Ein feministisches Kollektiv in Deutschland fordert Frauen auf, für fünf Minuten alle Tätigkeiten einzustellen, um auf Geschlechterungleichheit aufmerksam zu machen. Der Aufruf bezieht sich auf unbezahlte Fürsorgearbeit und Gewalt gegen Frauen. Vorbild ist der Streik der Frauen in Südafrika.

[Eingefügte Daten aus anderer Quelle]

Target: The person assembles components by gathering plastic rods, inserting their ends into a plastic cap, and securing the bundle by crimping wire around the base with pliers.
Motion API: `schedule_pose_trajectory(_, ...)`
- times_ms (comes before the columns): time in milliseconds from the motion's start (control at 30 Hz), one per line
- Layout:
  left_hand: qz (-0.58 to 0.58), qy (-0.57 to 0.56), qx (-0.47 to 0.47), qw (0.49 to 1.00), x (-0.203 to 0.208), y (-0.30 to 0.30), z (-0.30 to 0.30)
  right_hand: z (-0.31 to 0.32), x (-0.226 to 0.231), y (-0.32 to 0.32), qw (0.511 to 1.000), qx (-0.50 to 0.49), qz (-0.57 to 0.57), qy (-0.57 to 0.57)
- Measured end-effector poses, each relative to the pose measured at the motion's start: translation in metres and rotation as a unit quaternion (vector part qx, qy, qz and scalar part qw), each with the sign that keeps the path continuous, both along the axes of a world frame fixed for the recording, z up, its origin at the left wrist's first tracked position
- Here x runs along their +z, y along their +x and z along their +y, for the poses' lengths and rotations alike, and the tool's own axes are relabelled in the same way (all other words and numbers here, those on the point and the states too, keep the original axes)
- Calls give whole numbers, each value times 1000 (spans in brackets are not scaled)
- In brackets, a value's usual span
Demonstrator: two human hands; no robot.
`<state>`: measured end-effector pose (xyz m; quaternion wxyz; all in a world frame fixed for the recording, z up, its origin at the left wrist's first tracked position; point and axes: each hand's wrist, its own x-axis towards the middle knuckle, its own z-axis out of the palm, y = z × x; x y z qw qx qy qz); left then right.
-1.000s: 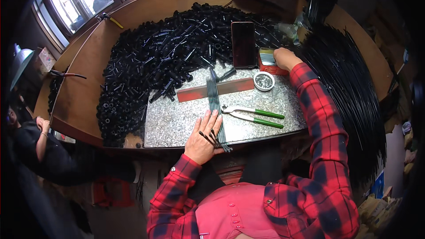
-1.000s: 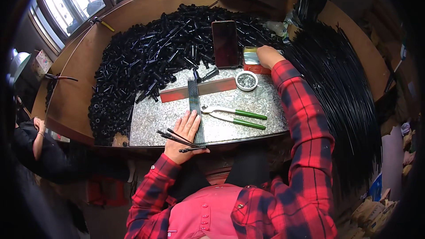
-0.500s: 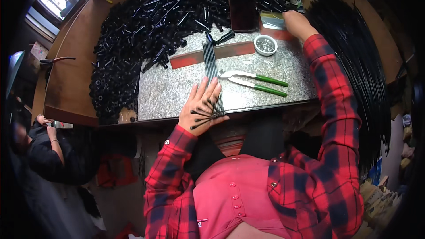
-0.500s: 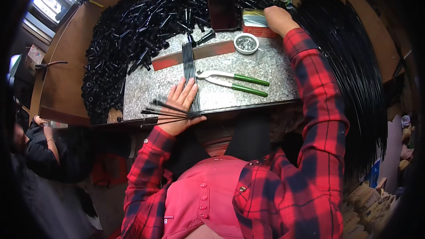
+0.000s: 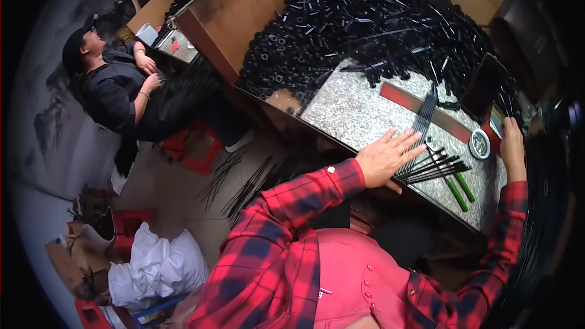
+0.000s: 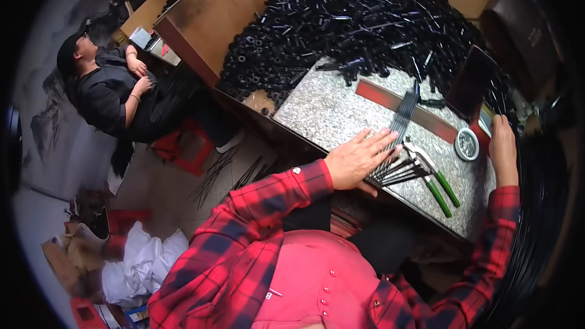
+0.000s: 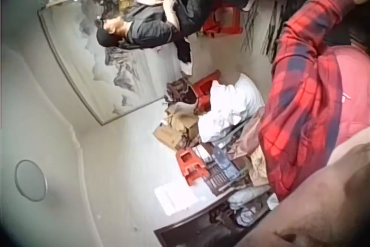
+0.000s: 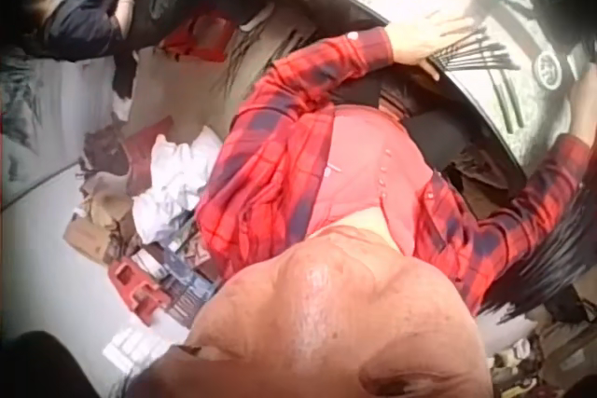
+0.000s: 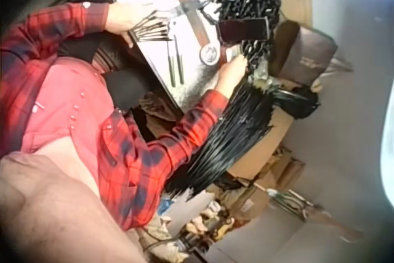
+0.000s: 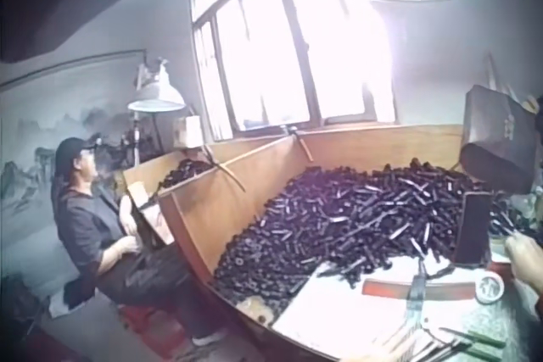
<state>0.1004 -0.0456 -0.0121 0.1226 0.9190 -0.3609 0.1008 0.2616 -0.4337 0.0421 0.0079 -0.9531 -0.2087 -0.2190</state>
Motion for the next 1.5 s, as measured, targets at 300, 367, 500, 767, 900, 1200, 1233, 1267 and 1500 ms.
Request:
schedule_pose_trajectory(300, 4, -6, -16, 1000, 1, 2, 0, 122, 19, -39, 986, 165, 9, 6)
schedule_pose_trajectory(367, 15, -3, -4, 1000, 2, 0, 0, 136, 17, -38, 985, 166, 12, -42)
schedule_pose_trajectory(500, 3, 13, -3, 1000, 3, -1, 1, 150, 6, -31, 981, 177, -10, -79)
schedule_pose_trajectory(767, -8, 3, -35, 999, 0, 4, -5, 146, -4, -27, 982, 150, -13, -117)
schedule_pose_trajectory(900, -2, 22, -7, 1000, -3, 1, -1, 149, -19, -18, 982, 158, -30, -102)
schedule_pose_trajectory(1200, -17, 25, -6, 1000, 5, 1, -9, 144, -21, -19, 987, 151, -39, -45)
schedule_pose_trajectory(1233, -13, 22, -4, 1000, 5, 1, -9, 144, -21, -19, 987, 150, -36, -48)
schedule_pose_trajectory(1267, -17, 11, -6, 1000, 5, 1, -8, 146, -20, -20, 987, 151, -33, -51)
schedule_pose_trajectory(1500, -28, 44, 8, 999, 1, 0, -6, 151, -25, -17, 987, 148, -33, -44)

Ein feministisches Kollektiv hat zu einem bundesweiten Streik aufgerufen, bei dem Frauen für fünf Minuten nichts tun sollen. Ziel ist es, die Ungleichheit zwischen den Geschlechtern sichtbar zu machen, insbesondere Themen wie unbezahlte Fürsorgearbeit und Gewalt gegen Frauen.
Der Aufruf orientiert sich an den Frauen in Südafrika, die ähnliche Aktionen durchgeführt haben, um auf strukturelle Benachteiligungen hinzuweisen. Durch das kurze Stillstehen wollen die Organisatoren betonen, wie essenziell die Beiträge von Frauen in Gesellschaft und Wirtschaft sind, oft jedoch unsichtbar bleiben.
Diese symbolische Aktion soll Diskussionen anregen und politische Veränderungen fordern. Es gibt keine Angaben zu geplanten Terminen oder Teilnehmerzahlen, aber der Fokus liegt auf breiter Beteiligung.